# [What you need to do]
The answer must consist of the records, repeated exactly.

Extracted records
┌──
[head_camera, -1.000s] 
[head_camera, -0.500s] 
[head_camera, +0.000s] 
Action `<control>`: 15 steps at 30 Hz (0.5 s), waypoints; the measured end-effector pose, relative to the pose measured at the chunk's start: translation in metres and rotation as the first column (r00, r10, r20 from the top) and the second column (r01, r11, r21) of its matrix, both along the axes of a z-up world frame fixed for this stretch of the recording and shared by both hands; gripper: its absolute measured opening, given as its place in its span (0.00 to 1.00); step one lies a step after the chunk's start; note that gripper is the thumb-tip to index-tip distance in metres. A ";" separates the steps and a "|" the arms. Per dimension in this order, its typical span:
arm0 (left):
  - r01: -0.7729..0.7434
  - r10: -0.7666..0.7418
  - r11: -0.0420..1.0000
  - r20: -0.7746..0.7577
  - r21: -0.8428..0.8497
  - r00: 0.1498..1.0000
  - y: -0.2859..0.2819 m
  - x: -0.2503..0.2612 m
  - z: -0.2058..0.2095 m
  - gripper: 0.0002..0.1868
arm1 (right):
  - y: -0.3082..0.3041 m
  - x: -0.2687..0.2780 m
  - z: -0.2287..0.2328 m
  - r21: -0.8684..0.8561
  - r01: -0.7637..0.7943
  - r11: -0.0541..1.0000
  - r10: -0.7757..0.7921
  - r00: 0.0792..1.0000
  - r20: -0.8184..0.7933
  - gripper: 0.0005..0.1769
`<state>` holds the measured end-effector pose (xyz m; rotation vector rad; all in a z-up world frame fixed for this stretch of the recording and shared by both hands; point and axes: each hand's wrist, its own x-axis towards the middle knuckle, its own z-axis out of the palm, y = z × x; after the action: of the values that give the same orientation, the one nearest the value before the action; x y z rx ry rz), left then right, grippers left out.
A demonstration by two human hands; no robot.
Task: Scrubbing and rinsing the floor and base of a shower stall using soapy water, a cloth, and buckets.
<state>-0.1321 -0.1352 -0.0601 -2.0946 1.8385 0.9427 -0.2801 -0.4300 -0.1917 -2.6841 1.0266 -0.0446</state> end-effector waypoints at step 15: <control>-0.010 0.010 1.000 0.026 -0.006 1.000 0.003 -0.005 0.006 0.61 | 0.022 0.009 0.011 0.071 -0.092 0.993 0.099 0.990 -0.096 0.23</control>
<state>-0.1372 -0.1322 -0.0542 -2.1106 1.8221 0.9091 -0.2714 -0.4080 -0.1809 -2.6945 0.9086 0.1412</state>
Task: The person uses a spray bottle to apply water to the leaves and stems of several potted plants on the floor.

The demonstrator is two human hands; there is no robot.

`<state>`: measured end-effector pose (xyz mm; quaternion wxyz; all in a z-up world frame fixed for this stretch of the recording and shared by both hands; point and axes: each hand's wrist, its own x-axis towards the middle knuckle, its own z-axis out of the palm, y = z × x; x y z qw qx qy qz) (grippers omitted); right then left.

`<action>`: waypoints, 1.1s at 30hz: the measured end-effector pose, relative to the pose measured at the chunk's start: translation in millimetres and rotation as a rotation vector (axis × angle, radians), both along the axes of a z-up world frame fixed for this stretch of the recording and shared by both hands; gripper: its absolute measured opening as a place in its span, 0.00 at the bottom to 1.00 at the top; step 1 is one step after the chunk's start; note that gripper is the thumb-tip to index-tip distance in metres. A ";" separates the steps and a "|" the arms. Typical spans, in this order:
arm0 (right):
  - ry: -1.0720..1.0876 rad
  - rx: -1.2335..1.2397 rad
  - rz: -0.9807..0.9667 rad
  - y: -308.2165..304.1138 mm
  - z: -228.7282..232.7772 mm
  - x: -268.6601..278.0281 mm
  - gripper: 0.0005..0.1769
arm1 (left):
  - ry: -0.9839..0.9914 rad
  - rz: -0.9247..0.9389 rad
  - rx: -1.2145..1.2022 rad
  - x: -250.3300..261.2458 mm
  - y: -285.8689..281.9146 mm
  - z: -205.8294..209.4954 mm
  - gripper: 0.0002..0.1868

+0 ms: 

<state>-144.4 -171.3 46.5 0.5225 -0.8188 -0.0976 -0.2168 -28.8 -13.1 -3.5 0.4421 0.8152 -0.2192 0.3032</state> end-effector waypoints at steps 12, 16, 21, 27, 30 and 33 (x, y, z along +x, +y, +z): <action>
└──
# [Solution to the problem]
[head_camera, -1.000s] 
[head_camera, -0.500s] 
[head_camera, +0.000s] 
Action `<control>`: 15 steps at 30 Hz (0.5 s), waypoints; the measured end-effector pose, relative to the pose measured at the chunk's start: translation in metres and rotation as the first column (r00, r10, r20 from the top) and the second column (r01, r11, r21) of its matrix, both along the axes of a z-up world frame fixed for this stretch of the recording and shared by both hands; gripper: its absolute measured opening, given as its place in its span (0.00 to 1.00); step one lies a step after the chunk's start; note that gripper is the thumb-tip to index-tip distance in metres. A ";" separates the steps and a "|" the arms. Per dimension in this order, its typical span:
arm0 (left):
  - r01: -0.7729..0.7434
  - r10: -0.7666..0.7418
  - r11: -0.0420..1.0000
  - r20: -0.7746..0.7577
  - r21: -0.8428..0.8497
  - r00: 0.1498..1.0000
  - y: -0.2859..0.2819 m
  - x: -0.2503..0.2612 m
  - z: -0.2058..0.2095 m
  - gripper: 0.0002..0.1868
arm1 (right):
  - y: -0.3082..0.3041 m
  - x: -0.2687..0.2780 m
  - z: -0.2287..0.2328 m
  - r21: -0.8684..0.8561
  - r01: -0.7637..0.7943
  - r11: -0.0541..1.0000
  - r10: -0.7757..0.7921
  - r00: 0.0792..1.0000
  - r20: -0.8184..0.7933
  - gripper: 0.0005..0.1769
`<state>` holds the measured end-effector pose (xyz m; rotation vector rad; all in a z-up world frame fixed for this stretch of the recording and shared by both hands; point and axes: each hand's wrist, its own x-axis towards the middle knuckle, its own z-axis out of the palm, y = z × x; after the action: of the values that give the same orientation, the one nearest the value before the action; x y z rx ry rz), left then right, grippers left out.
A demonstration by two human hands; no robot.
Task: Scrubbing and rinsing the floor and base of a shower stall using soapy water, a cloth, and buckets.
<state>-0.1321 -0.1352 -0.0601 -2.0946 1.8385 0.9427 -0.2801 -0.4300 -0.1917 -2.6841 1.0266 -0.0446</state> end-effector waypoints at step 15: <control>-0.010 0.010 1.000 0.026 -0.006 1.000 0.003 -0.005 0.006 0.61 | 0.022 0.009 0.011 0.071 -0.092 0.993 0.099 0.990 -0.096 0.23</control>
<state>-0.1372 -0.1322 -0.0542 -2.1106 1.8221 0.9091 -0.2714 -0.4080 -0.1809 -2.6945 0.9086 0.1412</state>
Task: The person uses a spray bottle to apply water to the leaves and stems of several potted plants on the floor.

The demonstrator is two human hands; there is no robot.

`<state>`: measured end-effector pose (xyz mm; quaternion wxyz; all in a z-up world frame fixed for this stretch of the recording and shared by both hands; point and axes: each hand's wrist, its own x-axis towards the middle knuckle, its own z-axis out of the palm, y = z × x; x y z qw qx qy qz) (grippers omitted); right then left.

`<action>`: waypoints, 1.1s at 30hz: the measured end-effector pose, relative to the pose measured at the chunk's start: translation in millimetres and rotation as a rotation vector (axis × angle, radians), both along the axes of a z-up world frame fixed for this stretch of the recording and shared by both hands; gripper: its absolute measured opening as a place in its span, 0.00 at the bottom to 1.00 at the top; step 1 is one step after the chunk's start; note that gripper is the thumb-tip to index-tip distance in metres. A ";" separates the steps and a "|" the arms. Typical spans, in this order:
arm0 (right):
  - ry: -1.0720..1.0876 rad
  - rx: -1.2335..1.2397 rad
  - rz: -0.9807..0.9667 rad
  - y: -308.2165..304.1138 mm
  - z: -228.7282..232.7772 mm
  - x: -268.6601..278.0281 mm
  - gripper: 0.0005..0.1769
arm1 (left):
  - ry: -0.9839..0.9914 rad
  - rz: -0.9247..0.9389 rad
  - rx: -1.2145..1.2022 rad
  - x: -250.3300..261.2458 mm
  - y: -285.8689..281.9146 mm
  - z: -205.8294..209.4954 mm
  - gripper: 0.0002..0.1868

+0 ms: 

<state>-144.4 -171.3 46.5 0.5225 -0.8188 -0.0976 -0.2168 -28.8 -13.1 -3.5 0.4421 0.8152 -0.2192 0.3032</state> end-effector waypoints at steps 12, 16, 21, 27, 30 and 33 (x, y, z along +x, +y, +z): <action>

The work on this exercise is finished.